What the task requires:
Reproduce, exactly and in full, the lines from the one with "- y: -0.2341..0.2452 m" through the one with "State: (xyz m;" in the data below; drop pictures.

Excerpted records:
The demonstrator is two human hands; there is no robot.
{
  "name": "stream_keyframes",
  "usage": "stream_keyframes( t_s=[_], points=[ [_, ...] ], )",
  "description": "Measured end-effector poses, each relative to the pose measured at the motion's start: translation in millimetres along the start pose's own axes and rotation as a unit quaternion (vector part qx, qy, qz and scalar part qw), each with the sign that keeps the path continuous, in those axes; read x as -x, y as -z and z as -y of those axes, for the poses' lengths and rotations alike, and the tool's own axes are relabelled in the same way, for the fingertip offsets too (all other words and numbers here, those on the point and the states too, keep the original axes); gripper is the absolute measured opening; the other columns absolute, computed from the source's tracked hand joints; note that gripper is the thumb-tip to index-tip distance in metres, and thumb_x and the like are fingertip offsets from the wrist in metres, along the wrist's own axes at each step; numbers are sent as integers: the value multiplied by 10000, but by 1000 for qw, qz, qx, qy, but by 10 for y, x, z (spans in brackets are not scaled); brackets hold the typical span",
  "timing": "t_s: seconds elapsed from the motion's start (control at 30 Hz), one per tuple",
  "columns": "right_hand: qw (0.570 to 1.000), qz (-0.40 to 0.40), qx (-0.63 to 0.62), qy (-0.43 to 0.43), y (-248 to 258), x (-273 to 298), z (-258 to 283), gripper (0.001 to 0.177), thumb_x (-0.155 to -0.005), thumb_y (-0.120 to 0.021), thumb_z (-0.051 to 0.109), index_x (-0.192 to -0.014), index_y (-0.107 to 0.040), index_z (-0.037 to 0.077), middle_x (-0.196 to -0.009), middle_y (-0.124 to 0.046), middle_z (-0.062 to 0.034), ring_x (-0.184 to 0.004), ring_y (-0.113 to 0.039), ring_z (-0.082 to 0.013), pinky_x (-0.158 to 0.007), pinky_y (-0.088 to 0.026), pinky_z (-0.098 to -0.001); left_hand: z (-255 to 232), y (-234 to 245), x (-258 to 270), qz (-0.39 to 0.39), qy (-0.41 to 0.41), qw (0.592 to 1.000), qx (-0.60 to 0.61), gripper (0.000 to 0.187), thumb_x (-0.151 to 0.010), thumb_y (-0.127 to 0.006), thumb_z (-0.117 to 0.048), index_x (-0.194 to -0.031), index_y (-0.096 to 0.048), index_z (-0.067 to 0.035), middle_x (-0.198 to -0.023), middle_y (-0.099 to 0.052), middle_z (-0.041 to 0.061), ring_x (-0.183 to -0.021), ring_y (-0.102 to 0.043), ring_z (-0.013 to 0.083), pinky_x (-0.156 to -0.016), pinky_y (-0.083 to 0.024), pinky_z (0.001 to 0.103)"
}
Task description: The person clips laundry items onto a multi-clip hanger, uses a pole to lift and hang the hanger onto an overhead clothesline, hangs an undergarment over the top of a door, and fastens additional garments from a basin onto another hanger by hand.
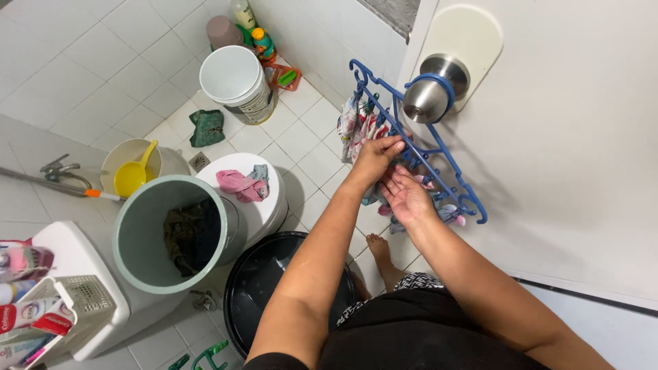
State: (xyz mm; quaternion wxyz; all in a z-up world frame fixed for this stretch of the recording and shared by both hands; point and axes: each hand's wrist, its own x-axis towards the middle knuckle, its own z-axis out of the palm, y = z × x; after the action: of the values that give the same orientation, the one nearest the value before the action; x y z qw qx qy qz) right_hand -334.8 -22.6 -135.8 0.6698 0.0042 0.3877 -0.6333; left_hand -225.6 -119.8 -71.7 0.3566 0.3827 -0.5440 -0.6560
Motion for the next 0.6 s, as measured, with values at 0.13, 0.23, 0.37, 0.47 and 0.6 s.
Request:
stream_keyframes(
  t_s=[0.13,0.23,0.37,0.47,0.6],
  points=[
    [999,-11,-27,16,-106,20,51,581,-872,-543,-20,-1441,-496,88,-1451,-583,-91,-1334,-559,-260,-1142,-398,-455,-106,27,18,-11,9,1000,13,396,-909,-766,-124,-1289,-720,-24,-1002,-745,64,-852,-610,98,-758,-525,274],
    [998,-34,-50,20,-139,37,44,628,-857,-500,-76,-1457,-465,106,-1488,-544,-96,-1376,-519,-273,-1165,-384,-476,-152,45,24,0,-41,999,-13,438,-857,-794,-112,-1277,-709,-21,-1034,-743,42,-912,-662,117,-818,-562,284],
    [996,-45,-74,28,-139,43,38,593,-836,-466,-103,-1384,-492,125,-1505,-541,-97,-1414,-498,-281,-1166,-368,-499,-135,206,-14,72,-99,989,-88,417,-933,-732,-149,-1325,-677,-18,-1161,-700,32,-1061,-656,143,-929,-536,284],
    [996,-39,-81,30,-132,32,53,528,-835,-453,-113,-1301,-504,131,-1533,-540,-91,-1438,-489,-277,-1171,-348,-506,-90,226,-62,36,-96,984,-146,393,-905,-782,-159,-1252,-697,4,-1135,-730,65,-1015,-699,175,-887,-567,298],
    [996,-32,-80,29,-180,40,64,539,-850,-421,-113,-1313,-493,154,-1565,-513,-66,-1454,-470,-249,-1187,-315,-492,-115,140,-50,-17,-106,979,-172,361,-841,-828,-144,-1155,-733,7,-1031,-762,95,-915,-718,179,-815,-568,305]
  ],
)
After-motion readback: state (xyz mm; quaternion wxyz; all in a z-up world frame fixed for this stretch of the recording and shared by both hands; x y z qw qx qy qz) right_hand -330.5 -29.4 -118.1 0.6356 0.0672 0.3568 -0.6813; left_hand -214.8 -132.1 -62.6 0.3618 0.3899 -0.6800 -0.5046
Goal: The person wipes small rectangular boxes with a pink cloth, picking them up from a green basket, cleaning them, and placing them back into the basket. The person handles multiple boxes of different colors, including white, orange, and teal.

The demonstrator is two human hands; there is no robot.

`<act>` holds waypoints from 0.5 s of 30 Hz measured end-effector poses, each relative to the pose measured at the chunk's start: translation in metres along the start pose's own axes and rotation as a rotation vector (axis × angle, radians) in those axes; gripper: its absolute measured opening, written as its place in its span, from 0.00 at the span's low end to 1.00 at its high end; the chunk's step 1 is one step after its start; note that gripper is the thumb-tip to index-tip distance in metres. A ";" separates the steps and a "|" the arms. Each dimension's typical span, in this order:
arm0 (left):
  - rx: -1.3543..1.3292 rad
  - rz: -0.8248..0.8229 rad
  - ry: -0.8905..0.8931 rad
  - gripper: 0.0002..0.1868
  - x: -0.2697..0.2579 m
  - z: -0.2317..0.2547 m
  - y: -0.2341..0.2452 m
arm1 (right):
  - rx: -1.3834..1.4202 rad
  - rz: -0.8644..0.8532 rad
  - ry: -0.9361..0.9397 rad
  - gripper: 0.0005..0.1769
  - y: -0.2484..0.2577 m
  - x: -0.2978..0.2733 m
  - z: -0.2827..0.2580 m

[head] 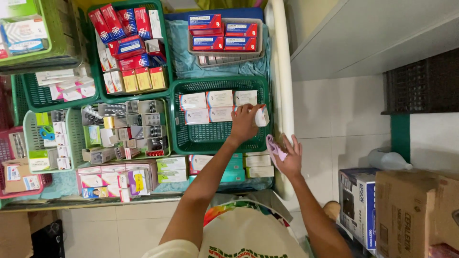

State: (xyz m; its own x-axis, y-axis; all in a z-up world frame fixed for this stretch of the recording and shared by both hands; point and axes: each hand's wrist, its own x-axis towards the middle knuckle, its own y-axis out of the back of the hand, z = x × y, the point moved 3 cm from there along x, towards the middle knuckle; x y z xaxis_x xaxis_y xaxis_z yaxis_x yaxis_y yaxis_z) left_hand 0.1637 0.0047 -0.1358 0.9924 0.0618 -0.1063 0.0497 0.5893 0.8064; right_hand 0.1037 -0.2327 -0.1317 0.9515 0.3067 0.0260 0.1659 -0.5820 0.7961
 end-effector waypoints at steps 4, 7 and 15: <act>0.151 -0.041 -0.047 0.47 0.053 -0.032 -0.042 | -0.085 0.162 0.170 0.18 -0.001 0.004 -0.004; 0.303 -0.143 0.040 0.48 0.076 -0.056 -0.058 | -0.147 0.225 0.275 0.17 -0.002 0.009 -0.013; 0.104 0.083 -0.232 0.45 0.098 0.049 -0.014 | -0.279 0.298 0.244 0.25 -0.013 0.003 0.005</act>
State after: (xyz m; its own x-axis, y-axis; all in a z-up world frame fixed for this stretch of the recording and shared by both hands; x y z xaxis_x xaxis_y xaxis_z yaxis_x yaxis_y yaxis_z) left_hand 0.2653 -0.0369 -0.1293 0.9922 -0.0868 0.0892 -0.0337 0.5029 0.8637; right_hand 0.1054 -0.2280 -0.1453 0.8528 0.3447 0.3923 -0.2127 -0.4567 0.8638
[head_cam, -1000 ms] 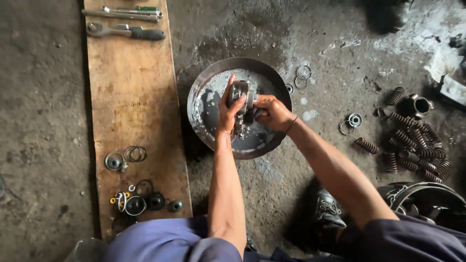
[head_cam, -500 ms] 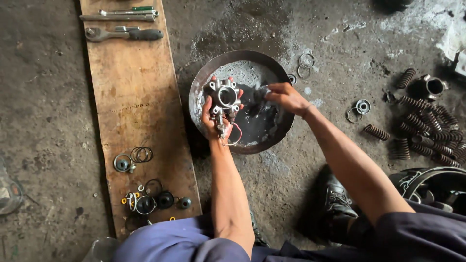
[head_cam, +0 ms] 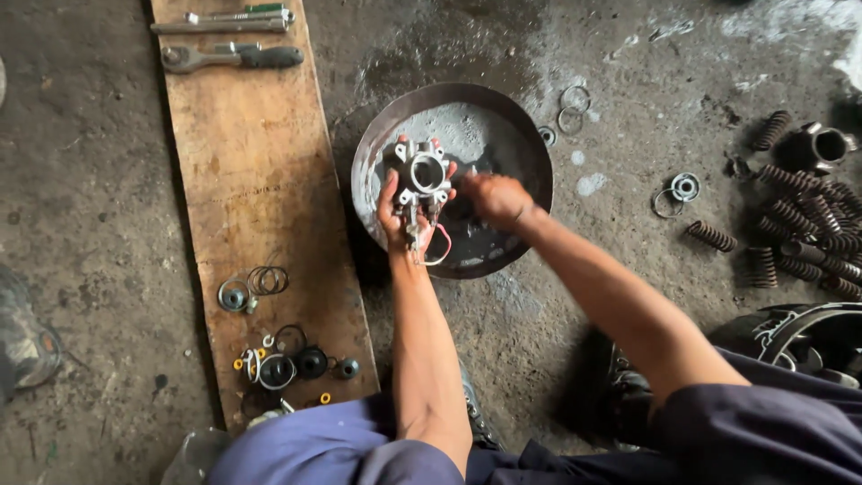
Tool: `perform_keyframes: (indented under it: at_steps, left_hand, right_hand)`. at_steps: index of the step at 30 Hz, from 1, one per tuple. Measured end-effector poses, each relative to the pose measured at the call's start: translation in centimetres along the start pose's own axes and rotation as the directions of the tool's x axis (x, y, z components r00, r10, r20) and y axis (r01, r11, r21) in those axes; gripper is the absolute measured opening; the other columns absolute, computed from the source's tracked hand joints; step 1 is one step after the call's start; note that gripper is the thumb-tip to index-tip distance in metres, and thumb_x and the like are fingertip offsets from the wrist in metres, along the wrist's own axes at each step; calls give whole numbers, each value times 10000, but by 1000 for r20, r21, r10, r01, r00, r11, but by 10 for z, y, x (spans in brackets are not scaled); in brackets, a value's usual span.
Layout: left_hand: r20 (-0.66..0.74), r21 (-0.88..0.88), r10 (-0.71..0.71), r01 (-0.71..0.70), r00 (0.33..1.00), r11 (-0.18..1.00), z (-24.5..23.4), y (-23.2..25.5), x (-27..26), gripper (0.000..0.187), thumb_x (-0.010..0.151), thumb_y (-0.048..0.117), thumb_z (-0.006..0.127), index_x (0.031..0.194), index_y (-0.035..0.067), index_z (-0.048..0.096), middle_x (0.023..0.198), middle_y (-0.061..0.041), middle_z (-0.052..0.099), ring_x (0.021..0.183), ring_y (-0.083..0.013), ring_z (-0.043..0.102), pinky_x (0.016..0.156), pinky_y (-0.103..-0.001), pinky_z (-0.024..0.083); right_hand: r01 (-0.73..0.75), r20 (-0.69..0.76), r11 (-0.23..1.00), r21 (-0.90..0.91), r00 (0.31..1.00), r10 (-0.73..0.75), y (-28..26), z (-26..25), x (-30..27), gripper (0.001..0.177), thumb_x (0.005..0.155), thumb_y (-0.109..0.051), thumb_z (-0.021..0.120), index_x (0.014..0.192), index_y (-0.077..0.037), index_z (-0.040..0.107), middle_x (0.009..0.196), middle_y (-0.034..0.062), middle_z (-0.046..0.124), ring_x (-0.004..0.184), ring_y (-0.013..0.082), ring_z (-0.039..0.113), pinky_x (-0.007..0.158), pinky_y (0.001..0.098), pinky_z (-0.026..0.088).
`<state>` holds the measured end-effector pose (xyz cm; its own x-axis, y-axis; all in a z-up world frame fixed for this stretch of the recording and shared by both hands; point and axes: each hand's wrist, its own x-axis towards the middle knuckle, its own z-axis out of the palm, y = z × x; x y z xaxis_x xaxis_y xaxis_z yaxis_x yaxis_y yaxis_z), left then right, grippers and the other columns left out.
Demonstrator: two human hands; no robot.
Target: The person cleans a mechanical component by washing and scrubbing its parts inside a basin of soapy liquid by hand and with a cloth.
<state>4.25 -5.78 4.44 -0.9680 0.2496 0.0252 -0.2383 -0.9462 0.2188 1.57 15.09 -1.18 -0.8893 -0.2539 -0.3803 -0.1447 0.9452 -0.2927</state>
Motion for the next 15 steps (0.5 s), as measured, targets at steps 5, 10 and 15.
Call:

Exercise response:
  - y: -0.2341..0.2452 m
arm1 (right):
  - rx: -1.3834..1.4202 rad
  - rz: -0.8644..0.8532 rad
  - ry: -0.9361..0.9397 rad
  - gripper: 0.0005..0.1769
  - y: -0.2484..0.2577 m
  - x: -0.2978..0.2733 m
  - z: -0.2827..0.2580 m

[head] 

State: (xyz m; its own x-axis, y-axis; all in a z-up world frame fixed for this stretch of the recording and shared by both hands; point and axes: each hand's wrist, its own x-axis towards the middle knuckle, its own y-axis out of the back of the hand, z = x × y, the point moved 3 cm from there along x, towards the middle knuckle; x y z xaxis_x xaxis_y xaxis_z yaxis_x yaxis_y yaxis_z) left_hand 0.1637 0.0047 -0.1358 0.9924 0.0618 -0.1063 0.0497 0.5893 0.8064; right_hand 0.1037 -0.2327 -0.1317 0.9515 0.3067 0.0260 0.1659 -0.5820 0.7961

No further output remains.